(Material supplied begins)
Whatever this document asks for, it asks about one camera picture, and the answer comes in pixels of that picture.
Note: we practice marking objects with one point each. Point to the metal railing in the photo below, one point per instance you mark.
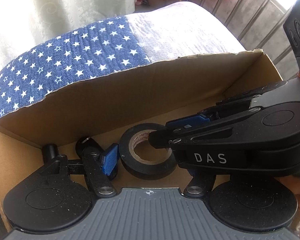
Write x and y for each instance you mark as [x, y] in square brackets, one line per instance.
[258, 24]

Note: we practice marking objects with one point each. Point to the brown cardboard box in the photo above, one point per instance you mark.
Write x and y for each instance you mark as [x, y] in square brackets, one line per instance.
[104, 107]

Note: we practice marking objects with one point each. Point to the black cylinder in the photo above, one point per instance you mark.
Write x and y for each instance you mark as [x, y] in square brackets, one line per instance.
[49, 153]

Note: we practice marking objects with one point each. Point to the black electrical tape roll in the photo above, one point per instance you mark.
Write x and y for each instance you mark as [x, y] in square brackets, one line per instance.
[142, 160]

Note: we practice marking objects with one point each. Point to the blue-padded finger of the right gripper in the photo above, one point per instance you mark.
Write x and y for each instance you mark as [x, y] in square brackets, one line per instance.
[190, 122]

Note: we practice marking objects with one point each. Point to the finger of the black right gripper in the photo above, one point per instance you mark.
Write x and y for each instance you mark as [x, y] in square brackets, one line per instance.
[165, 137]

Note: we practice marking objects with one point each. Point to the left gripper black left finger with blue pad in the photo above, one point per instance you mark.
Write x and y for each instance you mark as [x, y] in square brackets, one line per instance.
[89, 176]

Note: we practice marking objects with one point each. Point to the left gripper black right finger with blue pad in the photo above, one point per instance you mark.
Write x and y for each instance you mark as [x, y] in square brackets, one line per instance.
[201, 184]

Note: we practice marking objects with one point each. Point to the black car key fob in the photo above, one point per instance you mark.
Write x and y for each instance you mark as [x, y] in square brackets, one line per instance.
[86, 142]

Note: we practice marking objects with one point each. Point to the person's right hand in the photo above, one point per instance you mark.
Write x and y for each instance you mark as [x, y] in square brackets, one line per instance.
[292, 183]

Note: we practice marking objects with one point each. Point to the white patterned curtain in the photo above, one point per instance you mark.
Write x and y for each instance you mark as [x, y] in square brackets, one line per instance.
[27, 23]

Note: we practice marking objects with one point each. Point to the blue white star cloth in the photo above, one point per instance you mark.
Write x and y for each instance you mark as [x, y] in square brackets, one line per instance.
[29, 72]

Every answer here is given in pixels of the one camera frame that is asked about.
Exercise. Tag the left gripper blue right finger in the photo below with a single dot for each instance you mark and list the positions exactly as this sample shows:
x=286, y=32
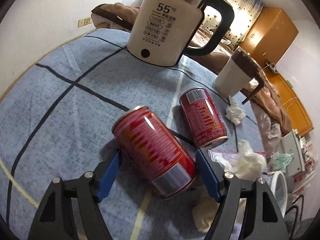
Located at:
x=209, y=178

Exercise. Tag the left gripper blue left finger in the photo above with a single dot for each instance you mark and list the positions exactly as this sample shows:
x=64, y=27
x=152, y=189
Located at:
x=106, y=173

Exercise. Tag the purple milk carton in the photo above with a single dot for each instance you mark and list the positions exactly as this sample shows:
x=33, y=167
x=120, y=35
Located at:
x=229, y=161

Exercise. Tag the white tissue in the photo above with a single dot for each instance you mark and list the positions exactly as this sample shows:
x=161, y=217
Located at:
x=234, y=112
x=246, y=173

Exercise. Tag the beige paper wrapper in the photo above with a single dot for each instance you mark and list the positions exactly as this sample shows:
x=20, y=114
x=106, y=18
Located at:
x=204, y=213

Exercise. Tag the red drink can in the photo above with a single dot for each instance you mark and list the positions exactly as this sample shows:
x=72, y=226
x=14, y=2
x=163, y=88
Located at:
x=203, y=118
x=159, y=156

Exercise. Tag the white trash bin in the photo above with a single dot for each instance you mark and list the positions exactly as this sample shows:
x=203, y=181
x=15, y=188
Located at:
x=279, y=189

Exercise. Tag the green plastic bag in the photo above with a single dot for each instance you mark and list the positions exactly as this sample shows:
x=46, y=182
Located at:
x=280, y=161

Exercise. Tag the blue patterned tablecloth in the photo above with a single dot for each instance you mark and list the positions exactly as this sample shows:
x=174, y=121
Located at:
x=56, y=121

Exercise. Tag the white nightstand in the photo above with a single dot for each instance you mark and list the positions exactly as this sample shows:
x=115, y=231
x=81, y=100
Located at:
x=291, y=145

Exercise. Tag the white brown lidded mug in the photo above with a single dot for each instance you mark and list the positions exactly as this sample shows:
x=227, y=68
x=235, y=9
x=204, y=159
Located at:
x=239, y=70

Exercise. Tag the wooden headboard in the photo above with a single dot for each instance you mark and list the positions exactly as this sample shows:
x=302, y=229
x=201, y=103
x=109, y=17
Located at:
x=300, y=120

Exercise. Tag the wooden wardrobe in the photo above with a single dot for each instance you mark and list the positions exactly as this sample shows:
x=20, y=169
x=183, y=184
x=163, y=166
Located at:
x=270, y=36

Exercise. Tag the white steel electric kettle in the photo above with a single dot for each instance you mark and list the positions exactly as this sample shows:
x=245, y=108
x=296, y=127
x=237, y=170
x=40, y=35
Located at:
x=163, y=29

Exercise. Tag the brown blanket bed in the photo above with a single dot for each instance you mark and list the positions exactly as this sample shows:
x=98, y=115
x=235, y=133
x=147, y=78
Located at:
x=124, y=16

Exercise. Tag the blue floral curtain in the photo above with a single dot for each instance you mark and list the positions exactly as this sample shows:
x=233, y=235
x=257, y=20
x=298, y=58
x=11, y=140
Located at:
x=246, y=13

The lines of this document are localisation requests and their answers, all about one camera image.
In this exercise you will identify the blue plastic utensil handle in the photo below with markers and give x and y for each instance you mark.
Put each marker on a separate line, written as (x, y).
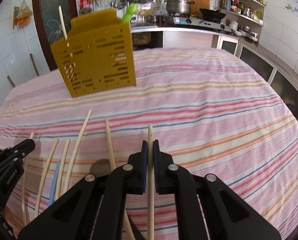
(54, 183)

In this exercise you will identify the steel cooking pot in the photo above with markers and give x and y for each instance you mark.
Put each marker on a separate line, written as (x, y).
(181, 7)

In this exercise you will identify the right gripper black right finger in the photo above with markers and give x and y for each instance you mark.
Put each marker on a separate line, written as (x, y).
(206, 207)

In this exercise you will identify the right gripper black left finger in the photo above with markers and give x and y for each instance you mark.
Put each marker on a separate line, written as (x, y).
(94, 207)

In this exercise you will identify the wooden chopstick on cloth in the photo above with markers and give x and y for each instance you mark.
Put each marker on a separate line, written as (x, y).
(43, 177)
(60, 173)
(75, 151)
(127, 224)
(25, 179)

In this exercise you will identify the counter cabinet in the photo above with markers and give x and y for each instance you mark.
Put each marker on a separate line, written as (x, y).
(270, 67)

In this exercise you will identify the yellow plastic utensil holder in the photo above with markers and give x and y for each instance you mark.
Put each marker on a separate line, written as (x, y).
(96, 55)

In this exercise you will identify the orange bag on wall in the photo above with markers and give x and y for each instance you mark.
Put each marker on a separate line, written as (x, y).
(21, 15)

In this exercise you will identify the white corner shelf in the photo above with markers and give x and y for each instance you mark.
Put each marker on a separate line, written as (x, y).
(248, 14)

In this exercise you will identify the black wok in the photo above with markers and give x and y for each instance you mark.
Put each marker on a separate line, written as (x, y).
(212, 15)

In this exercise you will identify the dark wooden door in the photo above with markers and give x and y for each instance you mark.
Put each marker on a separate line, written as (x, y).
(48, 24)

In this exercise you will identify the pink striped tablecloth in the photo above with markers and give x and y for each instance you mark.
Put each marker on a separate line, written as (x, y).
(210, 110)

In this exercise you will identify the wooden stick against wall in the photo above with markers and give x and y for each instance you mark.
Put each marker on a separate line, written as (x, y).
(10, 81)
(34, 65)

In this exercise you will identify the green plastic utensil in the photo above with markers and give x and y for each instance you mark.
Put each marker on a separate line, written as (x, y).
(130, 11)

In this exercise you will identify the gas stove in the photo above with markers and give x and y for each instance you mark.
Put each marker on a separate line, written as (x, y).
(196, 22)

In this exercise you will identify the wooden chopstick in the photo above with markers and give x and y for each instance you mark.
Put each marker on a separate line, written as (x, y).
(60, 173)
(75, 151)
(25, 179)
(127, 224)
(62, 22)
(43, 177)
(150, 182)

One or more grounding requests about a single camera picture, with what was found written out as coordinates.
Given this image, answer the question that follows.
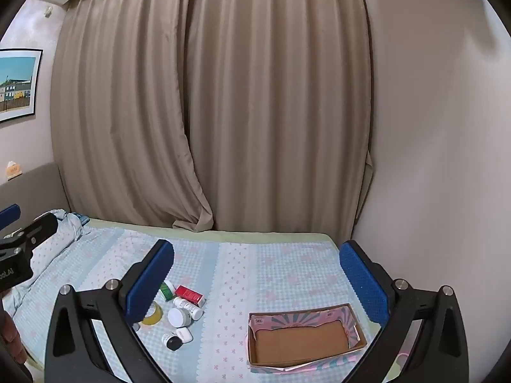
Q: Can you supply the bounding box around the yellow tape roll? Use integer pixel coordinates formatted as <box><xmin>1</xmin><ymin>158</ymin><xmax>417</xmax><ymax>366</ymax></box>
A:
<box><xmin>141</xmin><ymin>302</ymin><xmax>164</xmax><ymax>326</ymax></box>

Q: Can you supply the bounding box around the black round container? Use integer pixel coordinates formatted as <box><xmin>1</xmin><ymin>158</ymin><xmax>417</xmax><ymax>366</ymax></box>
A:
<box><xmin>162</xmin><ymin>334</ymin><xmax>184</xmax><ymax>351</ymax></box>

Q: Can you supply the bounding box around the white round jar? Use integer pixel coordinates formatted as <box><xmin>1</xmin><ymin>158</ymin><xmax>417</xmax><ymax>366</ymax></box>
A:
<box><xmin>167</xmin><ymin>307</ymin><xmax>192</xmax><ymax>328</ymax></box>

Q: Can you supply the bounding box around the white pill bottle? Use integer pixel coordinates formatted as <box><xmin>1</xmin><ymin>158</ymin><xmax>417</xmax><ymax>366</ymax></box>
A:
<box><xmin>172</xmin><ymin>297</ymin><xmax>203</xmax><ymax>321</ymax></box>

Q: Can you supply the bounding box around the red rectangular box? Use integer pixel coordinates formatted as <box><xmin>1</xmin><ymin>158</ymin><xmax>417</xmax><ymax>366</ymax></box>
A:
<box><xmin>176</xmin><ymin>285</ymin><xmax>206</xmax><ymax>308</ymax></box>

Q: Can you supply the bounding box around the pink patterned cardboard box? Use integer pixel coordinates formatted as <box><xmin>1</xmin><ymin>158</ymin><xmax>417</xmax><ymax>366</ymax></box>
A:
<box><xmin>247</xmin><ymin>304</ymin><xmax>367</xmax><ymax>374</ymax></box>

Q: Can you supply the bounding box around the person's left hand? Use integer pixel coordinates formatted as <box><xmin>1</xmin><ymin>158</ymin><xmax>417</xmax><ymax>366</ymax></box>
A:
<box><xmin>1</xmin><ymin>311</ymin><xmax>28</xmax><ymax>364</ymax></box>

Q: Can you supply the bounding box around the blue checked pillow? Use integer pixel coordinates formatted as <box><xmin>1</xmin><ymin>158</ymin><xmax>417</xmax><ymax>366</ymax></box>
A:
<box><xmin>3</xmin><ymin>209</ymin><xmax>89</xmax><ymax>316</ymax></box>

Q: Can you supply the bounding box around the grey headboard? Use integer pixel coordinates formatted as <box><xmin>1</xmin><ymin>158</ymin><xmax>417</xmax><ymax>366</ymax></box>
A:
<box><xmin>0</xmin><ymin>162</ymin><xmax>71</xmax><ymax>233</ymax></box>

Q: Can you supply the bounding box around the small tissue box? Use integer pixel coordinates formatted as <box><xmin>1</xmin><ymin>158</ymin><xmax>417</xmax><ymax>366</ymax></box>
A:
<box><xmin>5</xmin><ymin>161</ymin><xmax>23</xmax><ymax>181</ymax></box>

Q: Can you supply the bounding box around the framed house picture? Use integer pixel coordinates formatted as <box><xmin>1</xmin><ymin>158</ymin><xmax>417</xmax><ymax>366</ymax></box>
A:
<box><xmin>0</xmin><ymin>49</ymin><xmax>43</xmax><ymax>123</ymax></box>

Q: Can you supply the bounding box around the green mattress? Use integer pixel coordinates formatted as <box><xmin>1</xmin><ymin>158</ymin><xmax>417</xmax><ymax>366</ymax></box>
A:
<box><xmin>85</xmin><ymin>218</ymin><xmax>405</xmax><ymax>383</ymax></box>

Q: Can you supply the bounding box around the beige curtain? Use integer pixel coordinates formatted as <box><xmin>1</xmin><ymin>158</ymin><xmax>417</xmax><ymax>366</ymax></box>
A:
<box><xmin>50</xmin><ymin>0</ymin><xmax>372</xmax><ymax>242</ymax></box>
(Material supplied ends)
(Material supplied begins)
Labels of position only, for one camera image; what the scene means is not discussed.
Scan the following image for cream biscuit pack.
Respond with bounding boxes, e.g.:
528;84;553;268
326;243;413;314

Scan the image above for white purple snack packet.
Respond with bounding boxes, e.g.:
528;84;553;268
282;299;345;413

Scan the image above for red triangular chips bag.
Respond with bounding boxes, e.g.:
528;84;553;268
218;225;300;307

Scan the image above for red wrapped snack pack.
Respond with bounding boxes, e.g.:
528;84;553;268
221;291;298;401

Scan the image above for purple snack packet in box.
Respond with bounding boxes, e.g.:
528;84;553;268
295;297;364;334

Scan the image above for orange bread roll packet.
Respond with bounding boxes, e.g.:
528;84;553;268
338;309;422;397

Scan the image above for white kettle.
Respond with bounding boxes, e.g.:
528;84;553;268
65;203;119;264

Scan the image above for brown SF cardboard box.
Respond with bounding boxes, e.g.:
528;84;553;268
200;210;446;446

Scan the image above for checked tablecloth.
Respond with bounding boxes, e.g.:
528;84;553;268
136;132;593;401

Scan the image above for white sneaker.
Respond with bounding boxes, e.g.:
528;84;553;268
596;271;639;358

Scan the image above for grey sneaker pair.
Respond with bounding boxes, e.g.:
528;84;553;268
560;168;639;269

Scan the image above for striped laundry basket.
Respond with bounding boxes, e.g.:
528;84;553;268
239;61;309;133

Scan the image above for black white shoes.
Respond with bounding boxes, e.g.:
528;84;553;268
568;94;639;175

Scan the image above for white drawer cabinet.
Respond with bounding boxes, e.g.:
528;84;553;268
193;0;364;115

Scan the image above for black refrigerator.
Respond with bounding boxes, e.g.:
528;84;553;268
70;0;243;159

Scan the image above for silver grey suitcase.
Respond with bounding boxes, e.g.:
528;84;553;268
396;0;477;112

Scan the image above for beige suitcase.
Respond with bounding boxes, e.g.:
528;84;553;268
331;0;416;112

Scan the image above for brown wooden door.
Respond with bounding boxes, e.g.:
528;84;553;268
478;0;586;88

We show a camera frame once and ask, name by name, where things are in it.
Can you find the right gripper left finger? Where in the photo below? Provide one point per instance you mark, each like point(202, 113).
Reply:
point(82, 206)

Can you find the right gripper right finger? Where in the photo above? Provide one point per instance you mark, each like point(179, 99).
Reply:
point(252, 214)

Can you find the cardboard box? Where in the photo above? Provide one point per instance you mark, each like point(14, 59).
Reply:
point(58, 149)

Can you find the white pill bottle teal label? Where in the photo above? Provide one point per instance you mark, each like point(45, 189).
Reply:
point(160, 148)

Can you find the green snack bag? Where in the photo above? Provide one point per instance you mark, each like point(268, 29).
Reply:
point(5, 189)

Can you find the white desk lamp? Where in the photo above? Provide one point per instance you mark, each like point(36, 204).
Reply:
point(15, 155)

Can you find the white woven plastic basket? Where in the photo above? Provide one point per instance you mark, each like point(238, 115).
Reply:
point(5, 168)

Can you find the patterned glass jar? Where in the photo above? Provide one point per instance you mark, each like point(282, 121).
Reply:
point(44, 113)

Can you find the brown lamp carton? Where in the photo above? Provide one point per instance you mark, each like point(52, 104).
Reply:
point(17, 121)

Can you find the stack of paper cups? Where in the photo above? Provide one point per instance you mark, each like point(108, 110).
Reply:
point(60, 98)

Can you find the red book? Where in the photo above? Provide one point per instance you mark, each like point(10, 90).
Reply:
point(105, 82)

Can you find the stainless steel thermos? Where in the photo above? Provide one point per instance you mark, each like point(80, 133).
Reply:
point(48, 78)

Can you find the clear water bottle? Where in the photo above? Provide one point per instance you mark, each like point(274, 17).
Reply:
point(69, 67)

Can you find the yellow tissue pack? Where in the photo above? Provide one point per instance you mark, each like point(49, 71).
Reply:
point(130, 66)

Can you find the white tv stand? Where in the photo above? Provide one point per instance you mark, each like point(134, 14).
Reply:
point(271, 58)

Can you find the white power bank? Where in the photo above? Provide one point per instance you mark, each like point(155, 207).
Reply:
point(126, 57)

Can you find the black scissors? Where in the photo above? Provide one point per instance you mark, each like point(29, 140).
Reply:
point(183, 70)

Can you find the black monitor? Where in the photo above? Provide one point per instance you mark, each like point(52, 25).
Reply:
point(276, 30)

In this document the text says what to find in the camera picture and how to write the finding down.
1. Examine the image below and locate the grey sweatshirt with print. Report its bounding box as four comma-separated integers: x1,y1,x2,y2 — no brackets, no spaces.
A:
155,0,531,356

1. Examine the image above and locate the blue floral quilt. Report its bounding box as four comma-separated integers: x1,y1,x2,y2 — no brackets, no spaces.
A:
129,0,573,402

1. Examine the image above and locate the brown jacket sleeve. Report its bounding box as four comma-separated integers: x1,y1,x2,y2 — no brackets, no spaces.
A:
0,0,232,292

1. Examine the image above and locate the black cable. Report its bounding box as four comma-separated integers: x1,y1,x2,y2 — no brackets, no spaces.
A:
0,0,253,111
(Material supplied ends)
» **Directions**: Filter the material above down to the lines that hold the word "snack".

» **Solution to the exercise**:
Scan the image above for white purple snack packet.
Scan the image above for red wrapped snack pack.
Scan the image above for purple snack packet in box.
Can you find the green snack bag? Where in the photo above? Provide one point per instance you mark, each like point(268, 29).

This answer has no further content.